▶ [Directions for this task]
From the first line to the last, reproduce the records exactly.

▶ [Records for the task]

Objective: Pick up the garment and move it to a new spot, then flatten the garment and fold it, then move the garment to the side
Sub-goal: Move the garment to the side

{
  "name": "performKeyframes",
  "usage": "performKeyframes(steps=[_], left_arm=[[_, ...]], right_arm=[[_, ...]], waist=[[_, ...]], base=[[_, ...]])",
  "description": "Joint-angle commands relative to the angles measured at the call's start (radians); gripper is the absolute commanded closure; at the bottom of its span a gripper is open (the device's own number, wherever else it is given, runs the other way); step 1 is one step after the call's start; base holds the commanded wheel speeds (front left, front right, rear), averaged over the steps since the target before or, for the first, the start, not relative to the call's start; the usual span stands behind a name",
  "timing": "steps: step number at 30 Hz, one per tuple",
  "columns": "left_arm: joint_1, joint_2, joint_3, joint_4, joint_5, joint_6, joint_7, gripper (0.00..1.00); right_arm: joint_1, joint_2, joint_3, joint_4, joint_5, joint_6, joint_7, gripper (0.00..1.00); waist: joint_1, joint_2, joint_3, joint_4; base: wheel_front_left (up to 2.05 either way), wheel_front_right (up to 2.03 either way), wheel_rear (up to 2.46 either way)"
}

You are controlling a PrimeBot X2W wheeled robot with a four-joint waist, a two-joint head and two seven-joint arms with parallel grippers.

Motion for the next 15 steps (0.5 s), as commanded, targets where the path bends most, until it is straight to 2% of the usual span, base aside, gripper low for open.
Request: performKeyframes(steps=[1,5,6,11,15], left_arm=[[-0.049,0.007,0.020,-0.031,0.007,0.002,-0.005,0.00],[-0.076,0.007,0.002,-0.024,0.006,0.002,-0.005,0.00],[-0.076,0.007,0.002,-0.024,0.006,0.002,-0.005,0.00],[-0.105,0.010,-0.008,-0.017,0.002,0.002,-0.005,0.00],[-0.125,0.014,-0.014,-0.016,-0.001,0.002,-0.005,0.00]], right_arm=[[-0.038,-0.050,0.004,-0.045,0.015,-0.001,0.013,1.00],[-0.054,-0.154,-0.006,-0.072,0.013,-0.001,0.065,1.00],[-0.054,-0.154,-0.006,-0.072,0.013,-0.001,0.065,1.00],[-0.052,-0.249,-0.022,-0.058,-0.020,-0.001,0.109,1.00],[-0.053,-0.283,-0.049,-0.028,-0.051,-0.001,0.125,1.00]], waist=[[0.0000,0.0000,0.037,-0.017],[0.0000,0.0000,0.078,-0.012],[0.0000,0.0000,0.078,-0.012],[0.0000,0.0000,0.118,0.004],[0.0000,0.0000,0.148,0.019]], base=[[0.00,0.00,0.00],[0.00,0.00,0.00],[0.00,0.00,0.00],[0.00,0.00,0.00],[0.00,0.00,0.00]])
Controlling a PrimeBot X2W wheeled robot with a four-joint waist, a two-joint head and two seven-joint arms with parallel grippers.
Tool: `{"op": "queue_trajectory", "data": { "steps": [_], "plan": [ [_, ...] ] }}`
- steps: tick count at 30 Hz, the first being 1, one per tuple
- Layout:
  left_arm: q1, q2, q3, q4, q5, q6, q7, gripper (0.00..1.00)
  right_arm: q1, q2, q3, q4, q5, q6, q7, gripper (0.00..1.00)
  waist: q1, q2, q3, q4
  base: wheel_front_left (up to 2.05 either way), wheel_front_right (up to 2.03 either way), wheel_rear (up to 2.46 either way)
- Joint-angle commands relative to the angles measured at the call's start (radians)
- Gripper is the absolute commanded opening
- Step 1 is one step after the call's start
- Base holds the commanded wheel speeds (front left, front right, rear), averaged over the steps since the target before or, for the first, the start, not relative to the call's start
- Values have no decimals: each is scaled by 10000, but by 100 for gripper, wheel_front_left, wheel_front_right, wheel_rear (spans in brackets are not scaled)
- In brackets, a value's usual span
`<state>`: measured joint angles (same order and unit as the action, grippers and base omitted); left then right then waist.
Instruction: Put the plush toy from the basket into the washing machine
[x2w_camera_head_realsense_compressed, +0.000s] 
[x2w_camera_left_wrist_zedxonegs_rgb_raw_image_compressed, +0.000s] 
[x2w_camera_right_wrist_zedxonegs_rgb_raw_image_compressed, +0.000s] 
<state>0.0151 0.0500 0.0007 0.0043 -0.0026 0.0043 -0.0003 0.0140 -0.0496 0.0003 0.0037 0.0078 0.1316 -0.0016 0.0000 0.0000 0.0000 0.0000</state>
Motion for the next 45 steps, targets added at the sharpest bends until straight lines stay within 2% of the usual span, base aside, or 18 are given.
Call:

▶ [Written solution]
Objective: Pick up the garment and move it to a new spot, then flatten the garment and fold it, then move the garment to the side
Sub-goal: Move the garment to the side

{
  "name": "performKeyframes",
  "usage": "performKeyframes(steps=[_], left_arm=[[_, ...]], right_arm=[[_, ...]], waist=[[_, ...]], base=[[_, ...]])",
  "description": "Joint-angle commands relative to the angles measured at the call's start (radians); gripper is the absolute commanded closure; at the bottom of its span a gripper is open (the device's own number, wherever else it is given, runs the other way); step 1 is one step after the call's start; base holds the commanded wheel speeds (front left, front right, rear), averaged over the steps since the target before or, for the first, the start, not relative to the call's start; the usual span stands behind a name",
  "timing": "steps: step number at 30 Hz, one per tuple",
  "columns": "left_arm: joint_1, joint_2, joint_3, joint_4, joint_5, joint_6, joint_7, gripper (0.00..1.00); right_arm: joint_1, joint_2, joint_3, joint_4, joint_5, joint_6, joint_7, gripper (0.00..1.00); waist: joint_1, joint_2, joint_3, joint_4; base: wheel_front_left (up to 2.05 either way), wheel_front_right (up to 2.03 either way), wheel_rear (up to 2.46 either way)"
}

You are controlling a PrimeBot X2W wheeled robot with a four-joint waist, a two-joint head and two seven-joint arms with parallel grippers.

Motion for the next 15 steps (0.5 s), as commanded, targets where the path bends most, until it is straight to 2% of the usual span, base aside, gripper low for open.
Request: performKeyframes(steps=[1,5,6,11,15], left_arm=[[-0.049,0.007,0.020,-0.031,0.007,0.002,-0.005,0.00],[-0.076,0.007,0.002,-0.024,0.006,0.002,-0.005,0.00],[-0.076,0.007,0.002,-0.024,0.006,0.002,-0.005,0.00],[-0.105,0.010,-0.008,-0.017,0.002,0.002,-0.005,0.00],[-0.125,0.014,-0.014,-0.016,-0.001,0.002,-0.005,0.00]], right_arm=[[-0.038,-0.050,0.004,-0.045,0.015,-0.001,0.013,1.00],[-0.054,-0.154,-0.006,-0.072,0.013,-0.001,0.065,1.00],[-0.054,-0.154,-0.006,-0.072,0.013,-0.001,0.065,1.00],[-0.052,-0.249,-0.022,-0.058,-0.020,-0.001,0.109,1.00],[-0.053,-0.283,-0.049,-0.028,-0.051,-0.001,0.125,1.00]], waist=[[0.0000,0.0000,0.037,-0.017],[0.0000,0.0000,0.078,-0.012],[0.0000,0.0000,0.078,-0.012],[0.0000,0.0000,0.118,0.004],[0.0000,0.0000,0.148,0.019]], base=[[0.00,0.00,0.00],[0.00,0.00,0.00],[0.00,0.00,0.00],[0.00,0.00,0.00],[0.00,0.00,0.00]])
Controlling a PrimeBot X2W wheeled robot with a four-joint waist, a two-joint head and two seven-joint arms with parallel grippers.
Tool: `{"op": "queue_trajectory", "data": { "steps": [_], "plan": [ [_, ...] ] }}`
- steps: tick count at 30 Hz, the first being 1, one per tuple
- Layout:
  left_arm: q1, q2, q3, q4, q5, q6, q7, gripper (0.00..1.00)
  right_arm: q1, q2, q3, q4, q5, q6, q7, gripper (0.00..1.00)
  waist: q1, q2, q3, q4
  base: wheel_front_left (up to 2.05 either way), wheel_front_right (up to 2.03 either way), wheel_rear (up to 2.46 either way)
- Joint-angle commands relative to the angles measured at the call's start (radians)
- Gripper is the absolute commanded opening
- Step 1 is one step after the call's start
- Base holds the commanded wheel speeds (front left, front right, rear), averaged over the steps since the target before or, for the first, the start, not relative to the call's start
- Values have no decimals: each is scaled by 10000, but by 100 for gripper, wheel_front_left, wheel_front_right, wheel_rear (spans in brackets are not scaled)
- In brackets, a value's usual span
`<state>`: measured joint angles (same order and unit as the action, grippers and base omitted); left then right then waist.
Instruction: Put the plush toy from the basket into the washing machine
[x2w_camera_head_realsense_compressed, +0.000s] 
[x2w_camera_left_wrist_zedxonegs_rgb_raw_image_compressed, +0.000s] 
[x2w_camera_right_wrist_zedxonegs_rgb_raw_image_compressed, +0.000s] 
<state>0.0151 0.0500 0.0007 0.0043 -0.0026 0.0043 -0.0003 0.0140 -0.0496 0.0003 0.0037 0.0078 0.1316 -0.0016 0.0000 0.0000 0.0000 0.0000</state>
Motion for the next 45 steps, targets added at the sharpest bends until straight lines stay within 2% of the usual span, base aside, or 18 are given.
Call:

Nothing more belongs to the answer.